TASK GOAL:
As soon as the line containing "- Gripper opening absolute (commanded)" appears in the material below, start returning lines exactly, and end with the line containing "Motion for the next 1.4".

INFORMATION SUPPLIED:
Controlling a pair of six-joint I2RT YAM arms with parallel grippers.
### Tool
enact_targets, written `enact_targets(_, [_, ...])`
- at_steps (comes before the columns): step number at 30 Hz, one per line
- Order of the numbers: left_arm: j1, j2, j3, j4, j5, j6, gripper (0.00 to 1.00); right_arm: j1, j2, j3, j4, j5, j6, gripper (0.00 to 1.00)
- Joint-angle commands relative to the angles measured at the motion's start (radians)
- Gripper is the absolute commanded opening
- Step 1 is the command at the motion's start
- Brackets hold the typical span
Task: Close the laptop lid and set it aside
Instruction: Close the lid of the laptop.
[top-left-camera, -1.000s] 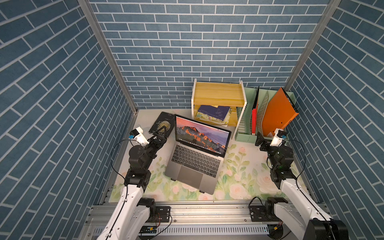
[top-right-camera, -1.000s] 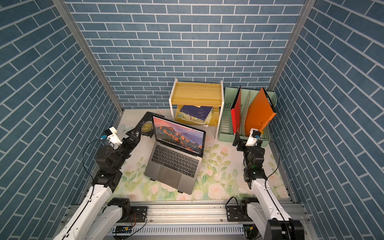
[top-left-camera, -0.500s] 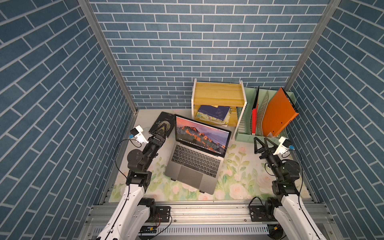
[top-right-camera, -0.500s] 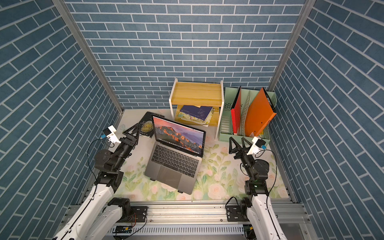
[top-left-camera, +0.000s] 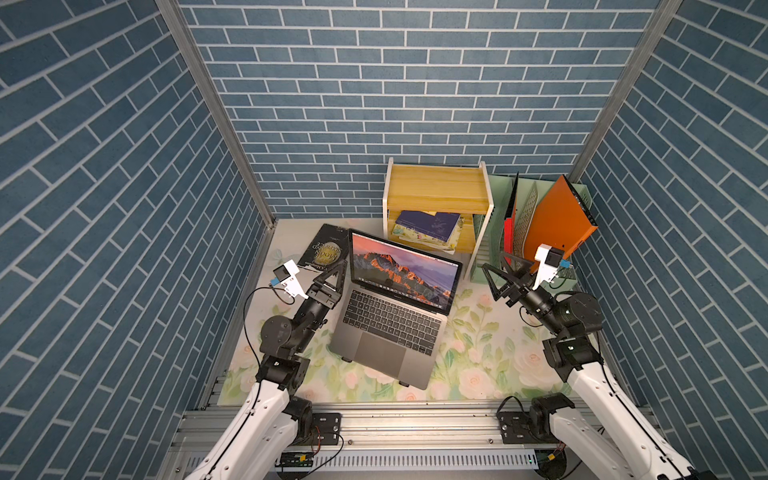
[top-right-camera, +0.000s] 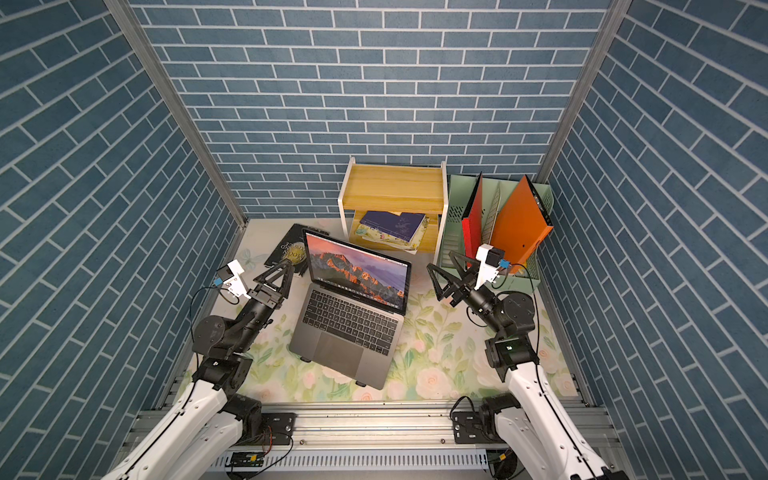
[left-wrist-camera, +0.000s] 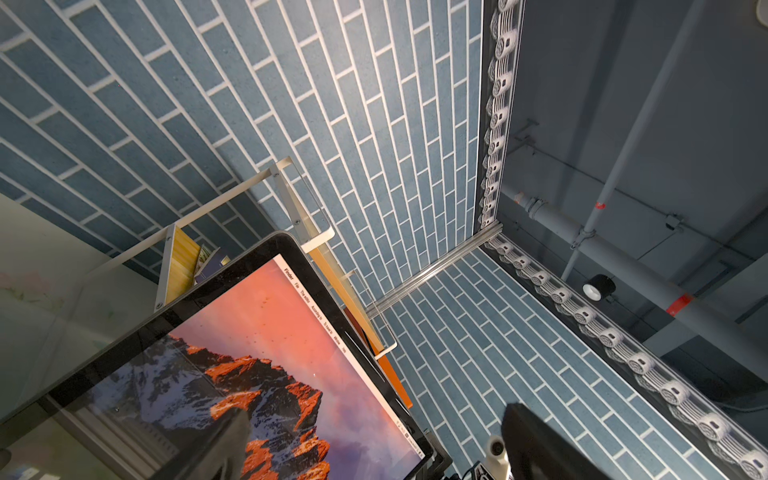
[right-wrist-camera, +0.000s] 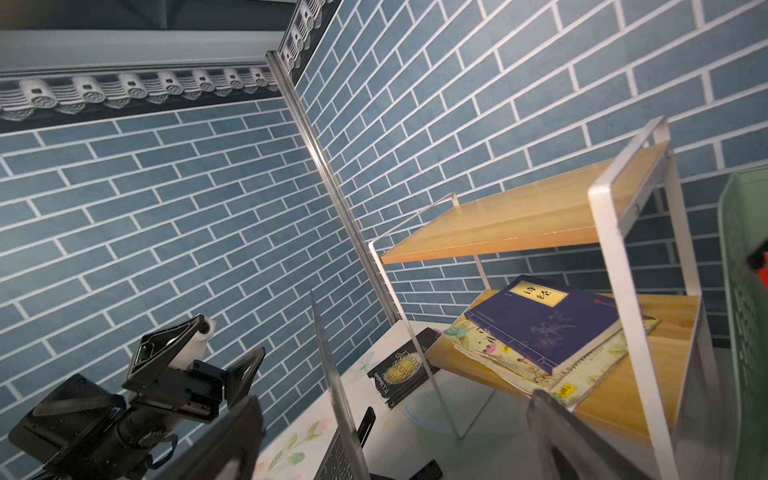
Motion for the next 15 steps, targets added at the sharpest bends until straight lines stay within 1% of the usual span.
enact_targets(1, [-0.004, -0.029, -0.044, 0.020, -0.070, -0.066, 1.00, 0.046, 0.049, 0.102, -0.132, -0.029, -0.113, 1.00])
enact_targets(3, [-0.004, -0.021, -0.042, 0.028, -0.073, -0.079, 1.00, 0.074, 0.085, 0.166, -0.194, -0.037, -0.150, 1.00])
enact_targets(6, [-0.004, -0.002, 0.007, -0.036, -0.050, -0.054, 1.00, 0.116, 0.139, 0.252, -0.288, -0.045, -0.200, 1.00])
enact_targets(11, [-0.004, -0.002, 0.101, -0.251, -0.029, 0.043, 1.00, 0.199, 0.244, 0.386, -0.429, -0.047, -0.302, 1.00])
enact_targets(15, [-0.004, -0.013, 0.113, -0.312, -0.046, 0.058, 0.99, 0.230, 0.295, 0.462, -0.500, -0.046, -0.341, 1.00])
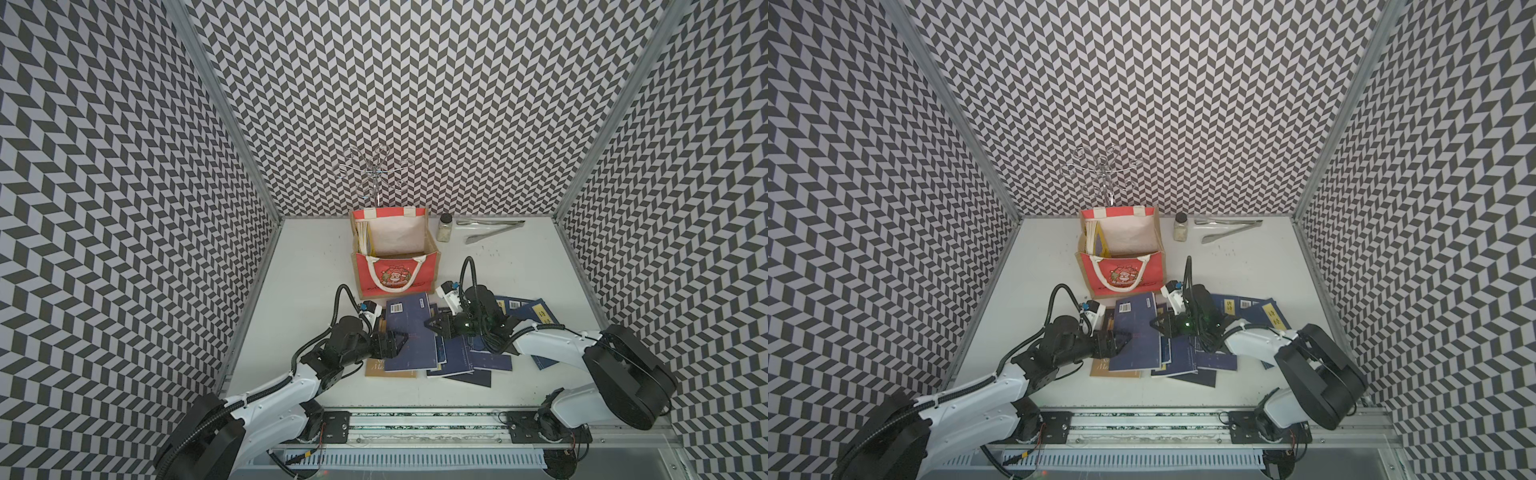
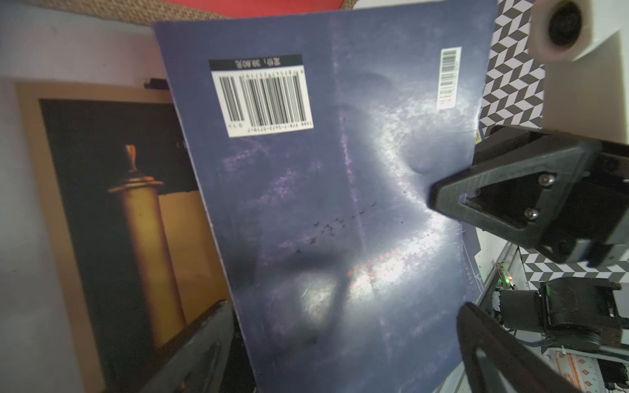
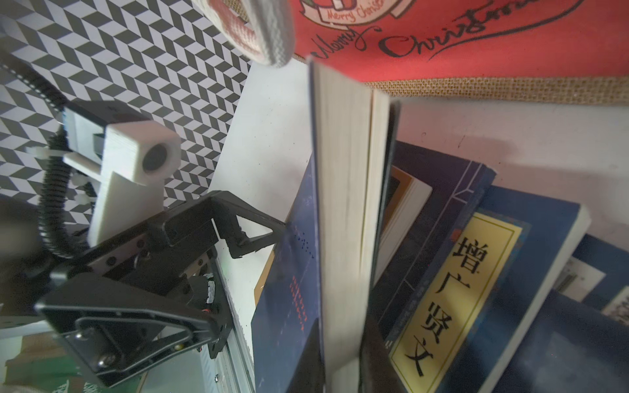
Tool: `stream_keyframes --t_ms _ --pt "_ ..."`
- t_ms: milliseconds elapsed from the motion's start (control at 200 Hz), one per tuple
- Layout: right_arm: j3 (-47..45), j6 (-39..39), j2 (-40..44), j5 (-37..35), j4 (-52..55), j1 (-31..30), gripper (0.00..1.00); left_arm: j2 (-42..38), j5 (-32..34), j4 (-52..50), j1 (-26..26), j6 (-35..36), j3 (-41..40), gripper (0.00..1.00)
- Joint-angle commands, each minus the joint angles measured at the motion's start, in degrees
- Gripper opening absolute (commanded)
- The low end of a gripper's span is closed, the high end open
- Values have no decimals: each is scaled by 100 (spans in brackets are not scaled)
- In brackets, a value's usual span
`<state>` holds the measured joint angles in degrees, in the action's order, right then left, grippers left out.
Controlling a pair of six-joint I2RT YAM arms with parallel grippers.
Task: Put the books into the canvas bag
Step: Pick up the book from the book.
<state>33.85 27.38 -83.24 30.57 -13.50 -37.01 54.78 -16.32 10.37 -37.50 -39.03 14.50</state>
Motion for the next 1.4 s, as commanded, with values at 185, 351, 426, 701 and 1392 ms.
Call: stream_keyframes --t_ms 185,351,426,701,1392 --pt "-57 -1396 537 1081 -201 63 0 -1045 548 -2059 -23 202 1199 100" --pt "-370 -2090 1153 1443 -372 50 0 -912 527 -3103 -13 920 2430 100" --pt "-463 -2172 1314 1776 -726 51 0 -652 319 -3464 -18 1395 2977 100" --pt "-91 -3324 1211 2984 -709 63 0 -122 -161 -3975 -8 2908 3772 99" --pt "665 -3634 1068 4942 -624 1016 0 -500 -590 -4036 10 3307 3807 100"
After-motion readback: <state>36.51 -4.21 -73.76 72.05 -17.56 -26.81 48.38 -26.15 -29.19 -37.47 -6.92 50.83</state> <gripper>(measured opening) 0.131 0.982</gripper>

RESPONSE TO THIS EXERCISE:
- Gripper opening absolute (commanded)
- The low end of a gripper's span is closed, the high end open
- Values have no decimals: each is scaled by 100 (spans in brackets are not scaled)
- In brackets, a value's usual span
`<state>` holds the measured joint angles in degrees, in the action's order, right then left, grippers left out.
Controlling a pair of six-joint I2RT YAM arms with parallel grippers.
Task: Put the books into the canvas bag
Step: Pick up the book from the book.
<state>33.85 27.38 -83.24 30.57 -13.50 -37.01 54.78 -16.32 10.37 -37.50 -39.03 14.50</state>
Motion for the next 1.4 s, as commanded, with values at 185, 351, 426, 701 and 1392 ms.

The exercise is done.